- Action item
Print only the lines from the one with "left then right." through the end of the data, exactly, and please omit pictures.

── Collected data

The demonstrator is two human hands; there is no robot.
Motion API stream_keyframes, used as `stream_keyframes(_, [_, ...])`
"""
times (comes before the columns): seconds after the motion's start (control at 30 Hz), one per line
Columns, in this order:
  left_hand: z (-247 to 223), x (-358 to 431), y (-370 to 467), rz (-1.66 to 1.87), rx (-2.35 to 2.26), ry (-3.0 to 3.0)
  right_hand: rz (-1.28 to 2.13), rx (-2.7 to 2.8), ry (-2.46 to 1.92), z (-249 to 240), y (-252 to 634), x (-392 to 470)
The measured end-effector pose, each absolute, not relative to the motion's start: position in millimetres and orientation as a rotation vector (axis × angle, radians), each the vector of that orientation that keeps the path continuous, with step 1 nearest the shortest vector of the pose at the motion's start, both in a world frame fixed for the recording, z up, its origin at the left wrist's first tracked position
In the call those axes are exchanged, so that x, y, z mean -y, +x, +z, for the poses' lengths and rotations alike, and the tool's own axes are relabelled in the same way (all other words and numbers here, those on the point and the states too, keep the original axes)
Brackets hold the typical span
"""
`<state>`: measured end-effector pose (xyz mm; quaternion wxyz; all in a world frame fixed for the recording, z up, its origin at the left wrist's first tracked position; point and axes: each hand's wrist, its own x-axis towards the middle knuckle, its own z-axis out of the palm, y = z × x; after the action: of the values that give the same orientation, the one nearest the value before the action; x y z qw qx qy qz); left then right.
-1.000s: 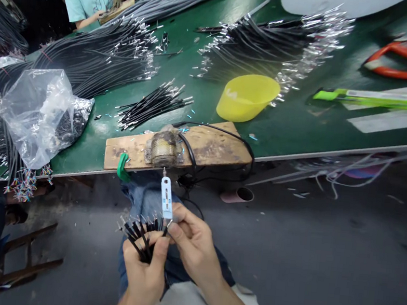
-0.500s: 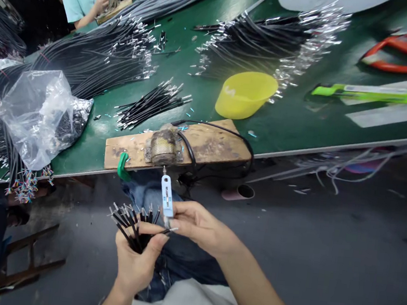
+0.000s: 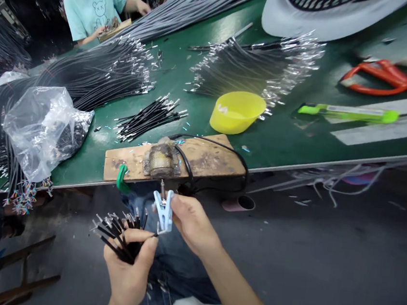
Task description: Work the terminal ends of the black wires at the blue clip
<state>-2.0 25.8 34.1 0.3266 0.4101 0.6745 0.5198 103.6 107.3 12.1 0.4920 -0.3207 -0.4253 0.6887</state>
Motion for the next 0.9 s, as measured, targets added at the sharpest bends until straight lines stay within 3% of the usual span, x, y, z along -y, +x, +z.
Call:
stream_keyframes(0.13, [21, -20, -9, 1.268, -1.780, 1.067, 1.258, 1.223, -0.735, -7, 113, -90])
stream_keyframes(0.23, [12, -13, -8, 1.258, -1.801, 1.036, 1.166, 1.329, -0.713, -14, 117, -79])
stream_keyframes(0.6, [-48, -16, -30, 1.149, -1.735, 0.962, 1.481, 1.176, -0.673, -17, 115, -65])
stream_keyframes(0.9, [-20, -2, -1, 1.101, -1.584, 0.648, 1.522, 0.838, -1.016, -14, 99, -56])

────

- Solution to the exercise
`<state>`: measured end-effector pose (xyz mm; quaternion wxyz; all in a world frame fixed for the recording, z up, its origin at the left wrist's first tracked position; point and axes: each hand's wrist, its own x-axis towards the middle knuckle, its own z-axis out of the palm, y = z × x; after the action: of the values that give the same orientation, the one nearest the value before the action; x y z qw qx qy qz); left then right.
-1.000s: 
-0.500s: 
+0.000s: 
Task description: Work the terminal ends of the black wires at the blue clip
<state>-2.0 25.8 34.1 0.3266 0.4101 0.6745 0.5198 103.6 107.3 12.1 0.4920 -0.3207 -0.4253 0.6887</state>
Motion for the next 0.9 s, as measured, targets added at the sharpest bends until straight lines stay within 3% of the usual span, x, y, z along -y, +x, +z.
Call:
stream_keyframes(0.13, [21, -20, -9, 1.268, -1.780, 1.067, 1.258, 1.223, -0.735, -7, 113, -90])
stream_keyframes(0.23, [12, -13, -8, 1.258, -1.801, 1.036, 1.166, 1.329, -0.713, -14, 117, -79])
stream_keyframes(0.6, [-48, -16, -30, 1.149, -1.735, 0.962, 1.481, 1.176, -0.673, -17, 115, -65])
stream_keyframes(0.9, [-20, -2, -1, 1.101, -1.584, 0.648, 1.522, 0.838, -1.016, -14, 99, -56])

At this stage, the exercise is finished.